April 24 2026 - 6:30pm

This week, advocacy group Heterodox Academy reported that DEI statements required by academic job-seekers are in “sharp decline”, based on a comparison of faculty job ads in 2025 and 2024. That sounds like a resounding victory for those seeking to push back against entrenched Left-wing bias and ideological conformity on America’s campuses.

But this victory isn’t as decisive as it appears. During the so-called “Great Awokening”, intersectional social-justice advocacy under the rubric of DEI was the avowed North Star of Fortune 500 corporations, the sacred mission of universities, and the “whole of government” agenda espoused by the Biden administration. The personnel who implemented these programs are now part of the “Resistance” to the Trump Administration and red-state efforts to dismantle these ideological initiatives.

A steady stream of evidence indicates that universities are nominally complying with political pressure to end DEI programs. But they are doing this by renaming or rebranding their activities, meaning that there have been no real changes to underlying hiring practices. Such evidence includes statements from DEI officials and college admissions reps describing tricks of the trade, as well as persistent questions raised by investigators inside and outside academia.

Universities were warned by Trump’s Department of Education to eliminate DEI programs or risk the loss of federal funding, and at least 17 states have banned the use of diversity statements in faculty hiring or DEI content in classroom instruction. As a result, requests for DEI pledges from faculty job applicants dropped from 25% in 2024 to 11% in 2025, the Heterodox Academy says. But in large part, universities have changed DEI statements from mandatory to optional, “suggesting that while formal DEI statement requests have declined, many institutions continue to consider DEI-related material when evaluating candidates,” the report states.

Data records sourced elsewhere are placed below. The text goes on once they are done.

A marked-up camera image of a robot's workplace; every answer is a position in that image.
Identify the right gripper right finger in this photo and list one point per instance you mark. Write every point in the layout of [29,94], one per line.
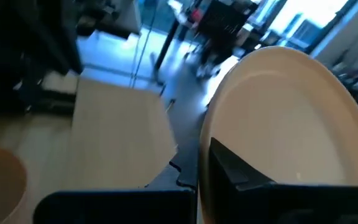
[259,202]

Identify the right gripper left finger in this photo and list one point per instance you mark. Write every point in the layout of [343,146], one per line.
[113,207]

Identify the pale grey plate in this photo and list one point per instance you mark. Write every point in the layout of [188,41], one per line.
[291,124]

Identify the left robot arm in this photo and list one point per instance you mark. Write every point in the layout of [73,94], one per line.
[20,37]

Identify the black pole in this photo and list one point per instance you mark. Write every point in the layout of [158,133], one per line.
[166,49]

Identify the black wheeled cart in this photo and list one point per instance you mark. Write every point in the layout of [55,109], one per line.
[222,21]

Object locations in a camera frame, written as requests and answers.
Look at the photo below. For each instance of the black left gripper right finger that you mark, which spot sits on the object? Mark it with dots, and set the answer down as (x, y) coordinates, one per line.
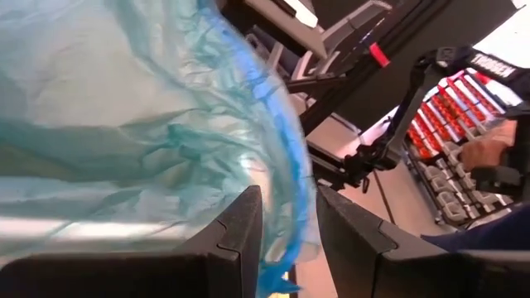
(372, 258)

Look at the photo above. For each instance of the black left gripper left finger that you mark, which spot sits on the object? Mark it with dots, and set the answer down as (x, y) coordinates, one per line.
(225, 260)

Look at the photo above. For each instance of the large teal plastic bag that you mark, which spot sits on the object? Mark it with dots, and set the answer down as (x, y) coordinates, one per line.
(124, 103)

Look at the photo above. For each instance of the person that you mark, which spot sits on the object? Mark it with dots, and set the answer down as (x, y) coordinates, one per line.
(488, 232)

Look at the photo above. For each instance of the person's hand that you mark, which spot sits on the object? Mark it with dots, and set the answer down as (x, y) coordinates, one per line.
(486, 147)

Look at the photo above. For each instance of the red white storage rack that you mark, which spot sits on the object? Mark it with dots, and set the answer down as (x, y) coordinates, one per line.
(447, 111)

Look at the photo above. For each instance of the white paper sheet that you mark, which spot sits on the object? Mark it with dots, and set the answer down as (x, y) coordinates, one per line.
(306, 14)

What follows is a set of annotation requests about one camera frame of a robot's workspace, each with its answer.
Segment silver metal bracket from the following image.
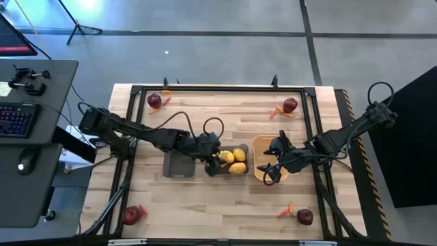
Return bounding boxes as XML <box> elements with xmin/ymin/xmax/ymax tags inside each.
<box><xmin>107</xmin><ymin>238</ymin><xmax>147</xmax><ymax>246</ymax></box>
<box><xmin>298</xmin><ymin>240</ymin><xmax>338</xmax><ymax>246</ymax></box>

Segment black monitor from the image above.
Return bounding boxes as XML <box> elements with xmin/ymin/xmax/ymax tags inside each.
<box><xmin>0</xmin><ymin>13</ymin><xmax>38</xmax><ymax>57</ymax></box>

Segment black screw clamp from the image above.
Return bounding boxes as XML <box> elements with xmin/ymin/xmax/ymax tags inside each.
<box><xmin>7</xmin><ymin>78</ymin><xmax>48</xmax><ymax>98</ymax></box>
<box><xmin>12</xmin><ymin>65</ymin><xmax>52</xmax><ymax>81</ymax></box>

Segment black computer mouse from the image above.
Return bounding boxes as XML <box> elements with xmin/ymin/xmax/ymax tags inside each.
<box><xmin>16</xmin><ymin>146</ymin><xmax>40</xmax><ymax>176</ymax></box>

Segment red apple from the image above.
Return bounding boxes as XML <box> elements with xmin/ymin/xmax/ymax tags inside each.
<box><xmin>122</xmin><ymin>206</ymin><xmax>143</xmax><ymax>226</ymax></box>
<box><xmin>282</xmin><ymin>97</ymin><xmax>298</xmax><ymax>114</ymax></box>
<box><xmin>147</xmin><ymin>93</ymin><xmax>163</xmax><ymax>109</ymax></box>
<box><xmin>296</xmin><ymin>208</ymin><xmax>314</xmax><ymax>226</ymax></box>

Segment black metal table frame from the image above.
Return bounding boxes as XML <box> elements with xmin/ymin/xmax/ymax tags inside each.
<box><xmin>80</xmin><ymin>84</ymin><xmax>368</xmax><ymax>240</ymax></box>

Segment black backlit keyboard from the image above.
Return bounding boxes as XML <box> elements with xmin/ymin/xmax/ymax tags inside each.
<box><xmin>0</xmin><ymin>101</ymin><xmax>42</xmax><ymax>139</ymax></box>

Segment grey side desk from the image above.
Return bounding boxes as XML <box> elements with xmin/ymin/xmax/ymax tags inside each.
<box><xmin>0</xmin><ymin>59</ymin><xmax>80</xmax><ymax>229</ymax></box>

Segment black floor mat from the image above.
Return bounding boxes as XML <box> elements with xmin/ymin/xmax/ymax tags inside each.
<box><xmin>367</xmin><ymin>66</ymin><xmax>437</xmax><ymax>209</ymax></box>

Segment translucent grey plastic basket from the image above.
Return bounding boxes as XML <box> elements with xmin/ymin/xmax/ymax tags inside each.
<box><xmin>203</xmin><ymin>143</ymin><xmax>251</xmax><ymax>176</ymax></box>
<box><xmin>162</xmin><ymin>151</ymin><xmax>197</xmax><ymax>179</ymax></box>

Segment black tripod stand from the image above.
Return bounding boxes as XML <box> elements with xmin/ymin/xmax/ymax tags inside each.
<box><xmin>56</xmin><ymin>0</ymin><xmax>104</xmax><ymax>46</ymax></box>

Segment yellow plastic basket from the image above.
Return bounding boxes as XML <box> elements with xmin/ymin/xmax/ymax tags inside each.
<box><xmin>252</xmin><ymin>135</ymin><xmax>290</xmax><ymax>182</ymax></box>

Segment white paper note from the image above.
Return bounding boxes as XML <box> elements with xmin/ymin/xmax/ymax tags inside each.
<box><xmin>0</xmin><ymin>81</ymin><xmax>13</xmax><ymax>98</ymax></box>

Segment white box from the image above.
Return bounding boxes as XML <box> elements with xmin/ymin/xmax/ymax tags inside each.
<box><xmin>59</xmin><ymin>124</ymin><xmax>100</xmax><ymax>174</ymax></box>

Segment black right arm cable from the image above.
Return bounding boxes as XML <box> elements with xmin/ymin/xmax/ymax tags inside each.
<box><xmin>262</xmin><ymin>81</ymin><xmax>396</xmax><ymax>187</ymax></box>

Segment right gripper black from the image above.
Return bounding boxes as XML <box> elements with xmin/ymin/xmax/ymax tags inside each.
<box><xmin>256</xmin><ymin>138</ymin><xmax>310</xmax><ymax>180</ymax></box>

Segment black hazard-striped side panel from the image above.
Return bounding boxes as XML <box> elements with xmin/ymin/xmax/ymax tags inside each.
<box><xmin>333</xmin><ymin>88</ymin><xmax>394</xmax><ymax>242</ymax></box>

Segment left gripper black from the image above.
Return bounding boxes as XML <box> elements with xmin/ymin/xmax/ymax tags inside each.
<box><xmin>189</xmin><ymin>131</ymin><xmax>223</xmax><ymax>178</ymax></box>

As universities were removing DEI language from their mission statements and professing institutional neutrality, a number of college DEI officers — three of them in North Carolina alone — were fired after the group Accuracy in Media released surreptitiously filmed video in which the officials bragged about circumventing DEI rollbacks. “So, even though we still do it, we’re not supposed to say it,” a Florida A&M University administrator stated in a video, noting that DEI is “no longer called that” at the university.

A similar story can be found in college admissions, where affirmative action has been banned by the US Supreme Court. On various podcasts, college admissions officers have explained that they have developed a work-around, euphemistically called “holistic” or “contextual” admissions, where standardized test scores are adjusted or weighted to account for a student’s “background” or “lived experience”, widely understood as proxies for race or gender identity. Not surprisingly, acceptance rates for racial minorities have remained steady or even increased at some elite universities after the elimination of affirmative action.

The academic establishment’s resistance is legion. When Harvard University refused to comply with Trump administration demands to eliminate DEI programs, the feds froze over $2.2 billion in federal grants. This year, the US Justice Department launched an investigation into the racially-based admissions practices of three US medical schools in California and Ohio.

For at least half a century, academia has been an incubator of the DEI, antiracism and social-justice worldview. This identity-based belief system emphasizes privilege and oppression as the defining dynamics of Western societies, which are propped up by systems of Eurocentrism, colonialism and capitalism. It would be wishful thinking to believe that these entrenched beliefs, generations in the making, will vanish overnight.


John Murawski is a journalist based in Raleigh, NC. His work has appeared in RealClearInvestigations, WSJ Pro AI and Religion News Service, among other outlets.